■ TASK OBJECTIVE
Skipping any pictures, repeat exactly and only the lines from the one that holds "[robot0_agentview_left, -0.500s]" to the last line of the material, both included.

------------------------------------------------------------

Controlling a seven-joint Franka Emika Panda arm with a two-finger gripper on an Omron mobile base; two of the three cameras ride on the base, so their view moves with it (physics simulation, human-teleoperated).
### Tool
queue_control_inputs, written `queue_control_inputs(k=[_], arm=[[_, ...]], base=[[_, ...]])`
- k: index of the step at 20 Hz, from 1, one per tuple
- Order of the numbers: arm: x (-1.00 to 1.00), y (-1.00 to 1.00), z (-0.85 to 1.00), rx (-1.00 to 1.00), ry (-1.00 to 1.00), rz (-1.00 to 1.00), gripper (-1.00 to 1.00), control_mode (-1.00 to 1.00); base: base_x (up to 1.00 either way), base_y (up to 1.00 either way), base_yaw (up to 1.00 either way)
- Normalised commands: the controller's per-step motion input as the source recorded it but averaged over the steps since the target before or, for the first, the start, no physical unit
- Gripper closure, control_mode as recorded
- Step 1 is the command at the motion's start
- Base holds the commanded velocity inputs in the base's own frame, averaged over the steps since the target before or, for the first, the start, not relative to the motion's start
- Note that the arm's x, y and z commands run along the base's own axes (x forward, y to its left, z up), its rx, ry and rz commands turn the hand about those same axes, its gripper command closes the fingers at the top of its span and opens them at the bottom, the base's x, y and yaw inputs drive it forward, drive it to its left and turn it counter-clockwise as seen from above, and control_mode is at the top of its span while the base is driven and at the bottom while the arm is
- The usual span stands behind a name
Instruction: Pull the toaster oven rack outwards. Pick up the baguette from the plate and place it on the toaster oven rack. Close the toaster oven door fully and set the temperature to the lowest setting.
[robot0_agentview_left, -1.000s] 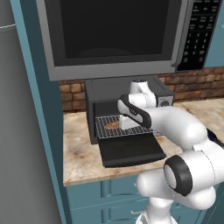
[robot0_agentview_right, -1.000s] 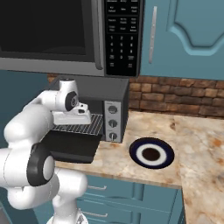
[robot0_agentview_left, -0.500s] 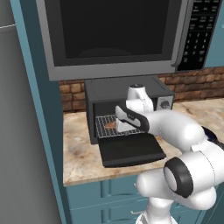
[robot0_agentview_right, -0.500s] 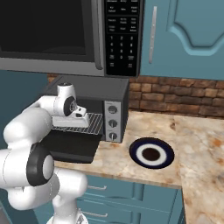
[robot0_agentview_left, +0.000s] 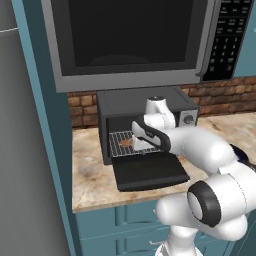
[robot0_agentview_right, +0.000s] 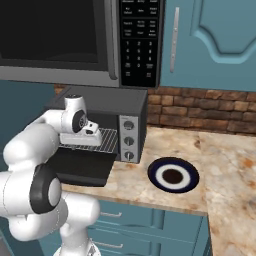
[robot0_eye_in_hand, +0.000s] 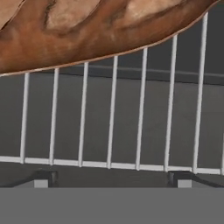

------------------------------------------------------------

■ ANSWER BOX
[robot0_agentview_left, -0.500s] 
[robot0_agentview_right, -0.500s] 
[robot0_agentview_left, +0.000s] 
[robot0_agentview_right, +0.000s] 
[robot0_eye_in_hand, +0.000s] 

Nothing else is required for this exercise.